I attended a great presentation today on how to reduce hospitalization in persons with dementia. There were about 80 participants that asked very good questions. Most in attendance either had a spouse or close friend who were in varies stages of dementia. The one question that struck me was from a gentleman whose wife was in the mid-late stage of Alzheimer’s and he wanted to know how to get her to understand she had Alzheimer’s and what that meant.

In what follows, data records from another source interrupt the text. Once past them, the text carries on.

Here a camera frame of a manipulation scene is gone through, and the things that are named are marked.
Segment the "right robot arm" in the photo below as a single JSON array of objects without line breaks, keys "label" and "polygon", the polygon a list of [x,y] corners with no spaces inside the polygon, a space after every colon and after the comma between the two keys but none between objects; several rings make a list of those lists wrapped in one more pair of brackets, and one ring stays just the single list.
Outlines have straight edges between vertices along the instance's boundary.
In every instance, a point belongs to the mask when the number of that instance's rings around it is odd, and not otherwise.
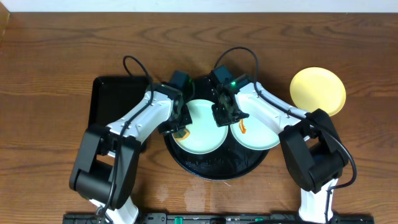
[{"label": "right robot arm", "polygon": [[279,137],[290,176],[301,188],[299,216],[305,222],[330,223],[331,195],[352,160],[329,115],[300,110],[265,90],[247,75],[210,75],[218,97],[212,107],[218,126],[255,117]]}]

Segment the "yellow plate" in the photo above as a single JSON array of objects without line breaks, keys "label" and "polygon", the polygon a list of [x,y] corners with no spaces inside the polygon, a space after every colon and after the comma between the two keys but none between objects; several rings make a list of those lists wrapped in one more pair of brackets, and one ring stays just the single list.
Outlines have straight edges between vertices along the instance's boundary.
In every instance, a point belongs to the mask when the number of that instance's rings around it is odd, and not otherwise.
[{"label": "yellow plate", "polygon": [[295,106],[302,110],[314,112],[321,109],[333,116],[345,105],[346,89],[333,72],[321,67],[308,67],[293,77],[290,96]]}]

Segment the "orange green sponge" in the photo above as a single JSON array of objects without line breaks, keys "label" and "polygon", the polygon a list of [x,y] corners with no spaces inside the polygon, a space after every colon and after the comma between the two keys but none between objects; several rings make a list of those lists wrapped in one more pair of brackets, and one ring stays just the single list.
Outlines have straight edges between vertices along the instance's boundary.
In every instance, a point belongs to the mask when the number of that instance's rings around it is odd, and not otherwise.
[{"label": "orange green sponge", "polygon": [[180,129],[177,132],[173,133],[173,137],[176,141],[183,141],[184,139],[188,138],[190,132],[188,129]]}]

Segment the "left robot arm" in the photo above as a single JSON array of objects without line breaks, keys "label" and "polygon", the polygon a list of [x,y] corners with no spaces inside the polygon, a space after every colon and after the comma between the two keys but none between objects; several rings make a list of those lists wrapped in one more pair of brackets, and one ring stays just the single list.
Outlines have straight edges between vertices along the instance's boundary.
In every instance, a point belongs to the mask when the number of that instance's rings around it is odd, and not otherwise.
[{"label": "left robot arm", "polygon": [[185,103],[189,84],[150,84],[125,115],[87,127],[72,169],[69,187],[95,204],[94,223],[134,223],[139,214],[131,200],[142,144],[161,125],[166,133],[192,122]]}]

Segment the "light blue plate top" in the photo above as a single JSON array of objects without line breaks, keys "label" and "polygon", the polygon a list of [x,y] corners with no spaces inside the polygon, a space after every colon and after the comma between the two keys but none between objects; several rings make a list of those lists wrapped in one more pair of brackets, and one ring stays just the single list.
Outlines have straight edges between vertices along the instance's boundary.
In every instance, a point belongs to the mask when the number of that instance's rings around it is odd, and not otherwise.
[{"label": "light blue plate top", "polygon": [[192,154],[207,154],[218,149],[228,135],[227,126],[216,125],[209,100],[192,100],[187,103],[192,124],[186,125],[190,135],[183,141],[174,141],[184,151]]}]

The speaker handled this very well by saying no matter how much you want to get your wife to understand, she will not be able to because the disease has robbed her the ability to reason. She went on to say that the one thing you can do is to join her where she is at. If you continue to try to reason with an individual who is no longer capable of understanding often the result is frustration for the caregiver and acting out behaviors by the person with Alzheimer’s. They act out because they are confused and frustrated themselves and because of the disease cannot express it in a constructive manner.
I always tell the families of our clients that they need to join their loved one in their “reality”. If they say the white wall is purple, then it is purple to you also. If dad says he needs to leave to go to work so he won’t be late, go along with it and when the opportunity presents itself, distract him with another task such as “ok dad but first we need to make your lunch”. Often he will forget all about work. Now this takes energy on your part, but far less than being in a constant battle when you try to convince him he is retired and no longer works.
What are your experiences in caring for an elder loved one with dementia? How have you joined their journey?